И все-таки мне страшно. Недавно скорняк Василь Василич вычитывал, как преподобная Феодора ходила по мытарствам: такое видение сна ей было, будто уж она померла. И на каждом мытарстве – эти… все загородки ставили, хотели в ад ее затащить. Она страшилась-трепетала, а за ней Ангел, нес ее добрые дела в мешочке и откупал ее. А у этих все-то про все записано, в рукописаниях… все-то грехи, какие и забыла даже. А на последнем мытарстве, самые эти главные, смрадные и звериные, вцепились в нее когтями и стали вопить: «Наша она, на-ша!..» Ангел заплакал даже, от жалости. Да пошарил в пустом уж мешочке, а там, в самом-то уголочке, последнее ее доброе дело завалилось!
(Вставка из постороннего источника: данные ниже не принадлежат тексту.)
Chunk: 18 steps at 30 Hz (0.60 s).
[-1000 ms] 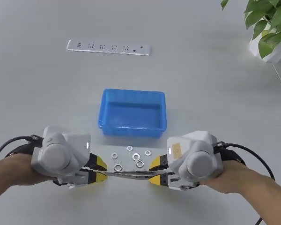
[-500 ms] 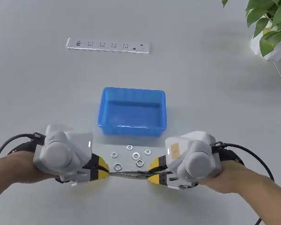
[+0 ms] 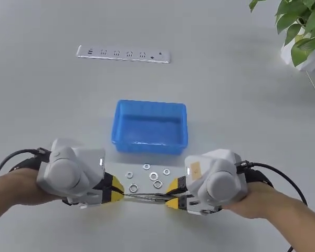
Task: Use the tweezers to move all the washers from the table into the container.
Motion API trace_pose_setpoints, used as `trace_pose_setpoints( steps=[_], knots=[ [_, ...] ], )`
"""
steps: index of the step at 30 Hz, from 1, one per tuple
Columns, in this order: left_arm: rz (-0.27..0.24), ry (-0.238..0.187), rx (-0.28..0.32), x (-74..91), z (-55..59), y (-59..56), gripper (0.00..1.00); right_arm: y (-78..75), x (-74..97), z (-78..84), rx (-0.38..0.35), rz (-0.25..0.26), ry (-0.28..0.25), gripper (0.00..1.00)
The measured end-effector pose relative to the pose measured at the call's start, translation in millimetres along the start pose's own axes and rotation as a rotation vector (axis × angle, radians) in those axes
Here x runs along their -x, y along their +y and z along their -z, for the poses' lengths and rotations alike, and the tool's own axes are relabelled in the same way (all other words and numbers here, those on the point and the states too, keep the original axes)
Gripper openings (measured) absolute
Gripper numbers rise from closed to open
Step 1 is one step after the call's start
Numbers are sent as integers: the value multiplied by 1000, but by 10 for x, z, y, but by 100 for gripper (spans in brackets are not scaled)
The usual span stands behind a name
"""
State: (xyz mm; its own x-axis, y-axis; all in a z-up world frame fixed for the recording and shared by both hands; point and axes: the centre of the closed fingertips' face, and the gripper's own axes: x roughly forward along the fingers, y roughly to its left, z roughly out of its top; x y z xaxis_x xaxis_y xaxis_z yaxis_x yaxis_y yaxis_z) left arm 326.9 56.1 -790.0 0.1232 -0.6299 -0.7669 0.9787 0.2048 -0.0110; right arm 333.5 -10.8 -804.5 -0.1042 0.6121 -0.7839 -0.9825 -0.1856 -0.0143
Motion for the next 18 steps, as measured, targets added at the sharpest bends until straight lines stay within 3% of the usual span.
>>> trace_pose_setpoints(
  steps=[10,18],
  knots=[
    [-3,-22,-4,106,-179,-21,5,15,-9,-27,-2,1,-3,14],
    [-10,-56,-15,190,-388,-25,5,18,-13,-52,-4,5,-7,14]
  ],
)
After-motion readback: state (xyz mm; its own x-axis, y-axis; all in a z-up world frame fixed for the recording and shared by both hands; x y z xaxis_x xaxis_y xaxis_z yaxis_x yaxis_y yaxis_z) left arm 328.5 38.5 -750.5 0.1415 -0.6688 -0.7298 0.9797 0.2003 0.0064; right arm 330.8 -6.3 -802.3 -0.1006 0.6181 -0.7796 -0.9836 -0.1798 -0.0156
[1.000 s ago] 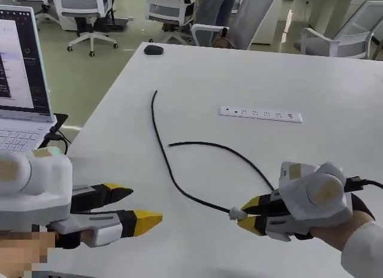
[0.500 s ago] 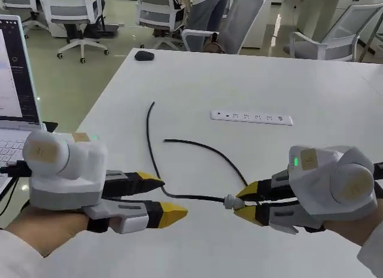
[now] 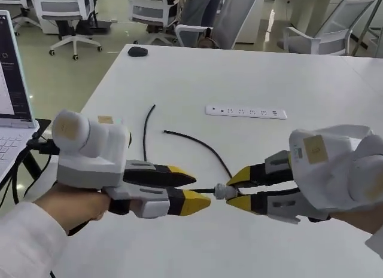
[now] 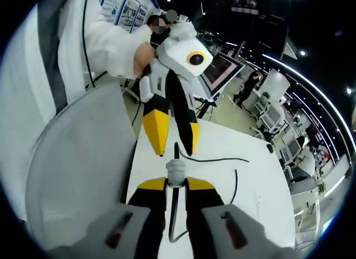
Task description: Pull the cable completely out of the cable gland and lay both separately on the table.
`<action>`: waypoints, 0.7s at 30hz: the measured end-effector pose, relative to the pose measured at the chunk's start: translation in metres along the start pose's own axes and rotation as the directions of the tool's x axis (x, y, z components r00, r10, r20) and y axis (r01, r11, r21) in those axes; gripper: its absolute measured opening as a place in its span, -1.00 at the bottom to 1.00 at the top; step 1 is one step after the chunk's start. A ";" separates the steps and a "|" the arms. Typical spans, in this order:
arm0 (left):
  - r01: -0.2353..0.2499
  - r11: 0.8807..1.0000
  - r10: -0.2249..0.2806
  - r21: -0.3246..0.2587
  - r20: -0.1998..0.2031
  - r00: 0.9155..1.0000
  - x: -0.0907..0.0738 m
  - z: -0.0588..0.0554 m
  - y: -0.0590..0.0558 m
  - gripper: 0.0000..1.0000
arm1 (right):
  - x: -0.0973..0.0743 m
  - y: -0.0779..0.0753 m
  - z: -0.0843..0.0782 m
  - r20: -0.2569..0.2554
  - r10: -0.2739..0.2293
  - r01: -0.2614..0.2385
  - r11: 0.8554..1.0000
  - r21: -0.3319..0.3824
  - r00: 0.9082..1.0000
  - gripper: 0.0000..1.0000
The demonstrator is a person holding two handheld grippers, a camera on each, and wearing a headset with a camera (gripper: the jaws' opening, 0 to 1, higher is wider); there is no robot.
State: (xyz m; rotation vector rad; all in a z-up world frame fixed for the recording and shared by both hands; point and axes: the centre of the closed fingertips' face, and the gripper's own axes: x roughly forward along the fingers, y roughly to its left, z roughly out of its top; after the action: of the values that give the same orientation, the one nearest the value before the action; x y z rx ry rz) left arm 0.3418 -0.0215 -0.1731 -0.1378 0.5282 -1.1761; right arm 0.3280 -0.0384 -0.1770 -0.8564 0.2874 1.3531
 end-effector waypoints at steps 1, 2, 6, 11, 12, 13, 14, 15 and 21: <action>0.007 1.000 -0.007 0.001 0.002 1.000 0.001 0.000 -0.001 -0.34 | -0.001 0.000 0.003 0.005 0.001 -0.001 1.000 -0.003 1.000 -0.80; 0.016 1.000 -0.016 -0.002 0.008 1.000 0.002 0.002 -0.003 -0.34 | -0.001 0.000 0.006 0.014 0.002 -0.001 1.000 -0.011 1.000 -0.80; 0.060 0.998 -0.060 -0.034 0.013 0.998 0.005 0.004 -0.011 -0.43 | -0.003 -0.002 0.013 0.030 -0.004 0.005 1.000 -0.029 1.000 -0.80; 0.105 0.993 -0.102 -0.063 0.047 0.994 0.006 0.011 -0.018 -0.56 | -0.004 -0.001 0.016 0.043 0.002 0.000 0.999 -0.046 0.999 -0.80; 0.124 0.989 -0.121 -0.075 0.042 0.992 0.006 0.010 -0.021 -0.60 | -0.004 -0.002 0.016 0.046 0.000 0.002 0.999 -0.053 0.999 -0.80; 0.135 0.988 -0.132 -0.080 0.044 0.990 0.007 0.011 -0.023 -0.65 | -0.004 -0.002 0.016 0.045 -0.003 0.006 0.998 -0.058 0.999 -0.80; 0.145 0.984 -0.142 -0.104 0.040 0.989 0.007 0.009 -0.023 -0.65 | -0.004 -0.001 0.016 0.048 0.001 0.001 0.998 -0.058 0.999 -0.80; 0.155 0.979 -0.152 -0.128 0.037 0.988 0.007 0.008 -0.024 -0.68 | -0.004 0.000 0.015 0.051 0.006 -0.003 0.998 -0.058 0.999 -0.79; 0.200 0.974 -0.195 -0.107 0.051 0.979 0.002 0.006 -0.033 -0.70 | -0.006 0.008 0.019 0.131 0.073 -0.078 0.996 0.031 0.989 -0.76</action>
State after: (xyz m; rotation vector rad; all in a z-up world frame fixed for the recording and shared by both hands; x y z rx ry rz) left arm 0.3175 -0.0378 -0.1561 -0.3159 0.5541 -1.3347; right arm 0.3141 -0.0294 -0.1632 -0.7303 0.2445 1.4634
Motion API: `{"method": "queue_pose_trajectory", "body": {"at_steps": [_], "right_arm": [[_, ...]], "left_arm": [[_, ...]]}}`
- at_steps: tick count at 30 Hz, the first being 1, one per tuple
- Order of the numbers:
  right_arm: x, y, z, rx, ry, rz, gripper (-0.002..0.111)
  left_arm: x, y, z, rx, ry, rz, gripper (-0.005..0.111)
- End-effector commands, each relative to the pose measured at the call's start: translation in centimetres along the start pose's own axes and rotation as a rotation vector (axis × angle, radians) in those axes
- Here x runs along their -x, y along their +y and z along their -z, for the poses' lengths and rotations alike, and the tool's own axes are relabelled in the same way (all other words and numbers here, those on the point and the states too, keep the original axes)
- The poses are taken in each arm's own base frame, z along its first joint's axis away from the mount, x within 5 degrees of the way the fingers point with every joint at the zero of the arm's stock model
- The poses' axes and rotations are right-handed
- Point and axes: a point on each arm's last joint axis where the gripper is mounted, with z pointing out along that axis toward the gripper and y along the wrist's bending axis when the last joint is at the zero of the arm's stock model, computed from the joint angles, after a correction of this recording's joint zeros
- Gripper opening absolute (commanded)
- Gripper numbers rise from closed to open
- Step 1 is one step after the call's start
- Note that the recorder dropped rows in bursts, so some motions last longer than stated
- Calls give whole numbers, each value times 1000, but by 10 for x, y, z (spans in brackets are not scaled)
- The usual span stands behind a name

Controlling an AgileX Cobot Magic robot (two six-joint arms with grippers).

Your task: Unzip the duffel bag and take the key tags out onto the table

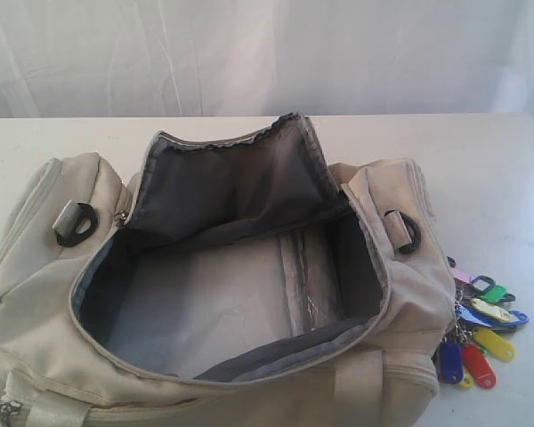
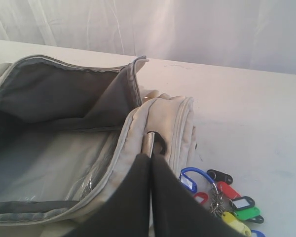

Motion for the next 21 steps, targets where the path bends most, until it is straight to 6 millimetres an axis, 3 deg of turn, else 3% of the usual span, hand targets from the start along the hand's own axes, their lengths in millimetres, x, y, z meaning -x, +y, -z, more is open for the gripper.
{"method": "queue_pose_trajectory", "body": {"at_steps": [1,7,11,17,21], "right_arm": [[0,0,2,-3,-21,-3,0],[-2,0,24,-19,-122,2,0],[-5,-3,31,-119,-164,-22,0],[-30,-11,18,-219,-185,-49,0],[-60,-17,-2,-231,-139,-62,0]], "left_arm": [[-2,0,0,0,1,20,0],[-1,3,0,54,-3,36,0],[-1,5,0,81,-7,46,0],[-1,5,0,83,-7,47,0],[-1,5,0,83,-7,47,0]]}}
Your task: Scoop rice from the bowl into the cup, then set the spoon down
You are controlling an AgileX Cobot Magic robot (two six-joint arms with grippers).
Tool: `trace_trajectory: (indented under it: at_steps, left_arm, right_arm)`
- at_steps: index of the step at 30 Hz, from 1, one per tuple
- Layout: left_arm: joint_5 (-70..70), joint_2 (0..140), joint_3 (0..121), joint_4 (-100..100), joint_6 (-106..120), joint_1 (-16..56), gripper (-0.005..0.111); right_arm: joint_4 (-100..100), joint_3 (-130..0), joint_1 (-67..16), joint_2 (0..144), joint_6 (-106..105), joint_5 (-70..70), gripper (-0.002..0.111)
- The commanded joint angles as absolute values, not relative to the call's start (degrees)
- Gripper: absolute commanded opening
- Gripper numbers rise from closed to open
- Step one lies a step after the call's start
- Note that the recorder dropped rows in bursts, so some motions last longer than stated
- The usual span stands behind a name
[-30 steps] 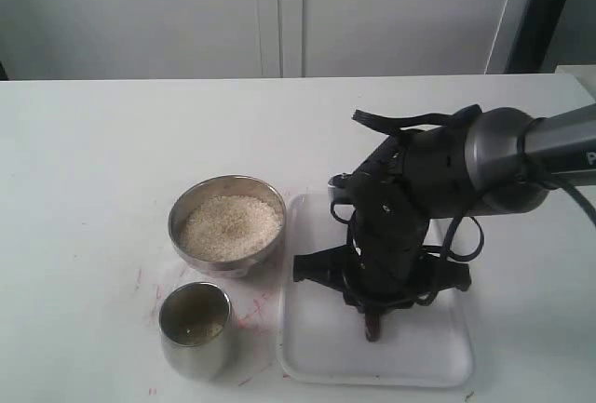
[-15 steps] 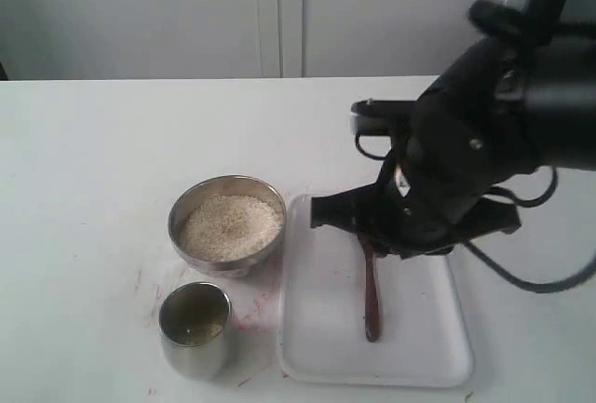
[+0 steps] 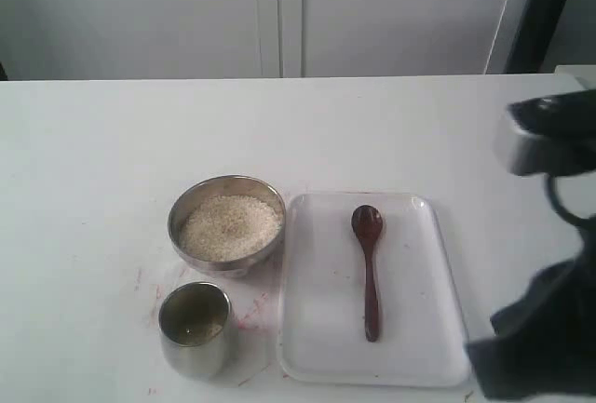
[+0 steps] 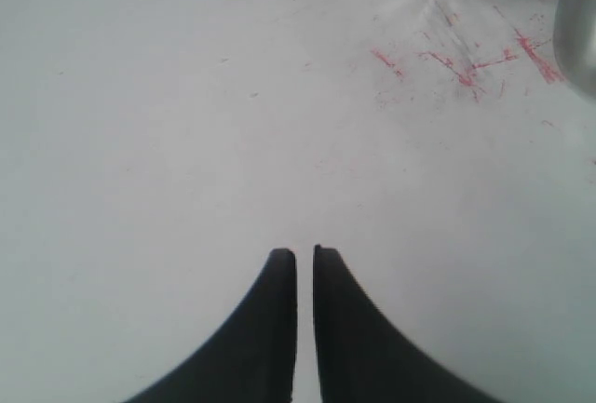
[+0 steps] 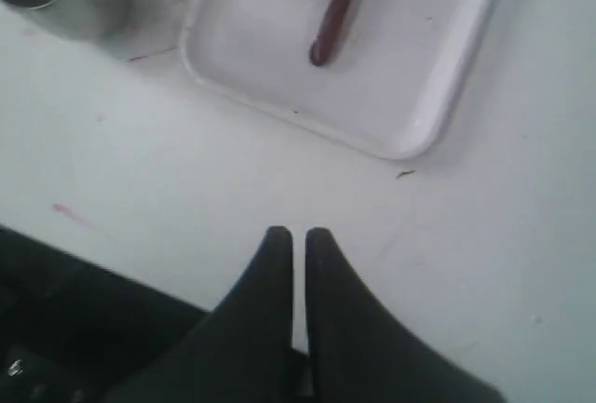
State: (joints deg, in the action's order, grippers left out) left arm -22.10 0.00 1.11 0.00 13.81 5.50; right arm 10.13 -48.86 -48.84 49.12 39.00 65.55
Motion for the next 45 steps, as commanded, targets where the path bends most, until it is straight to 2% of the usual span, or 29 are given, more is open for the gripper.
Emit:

Как показал… – смрадные так и завопили, зубы даже у них ломались, от скрежета… а пришлось все-таки отпустить.
И вдруг я помру без покаяния?! Ну, поговею, поживу еще, хоть до Петровок, все-таки чего-нибудь нагрешу, грех-то за человеком ходит… и вдруг мало окажется добрых дел, а у тех все записано! Горкин говорил – тогда уж молитвы поминовенные из адова пламени подымут. А все-таки сколько ждать придется, когда подымут… Скорей бы уж поговеть, в отделку, душе бы легче. А до Крестопоклонной целая еще неделя, до исповедальной пятницы, сто раз помереть успеешь.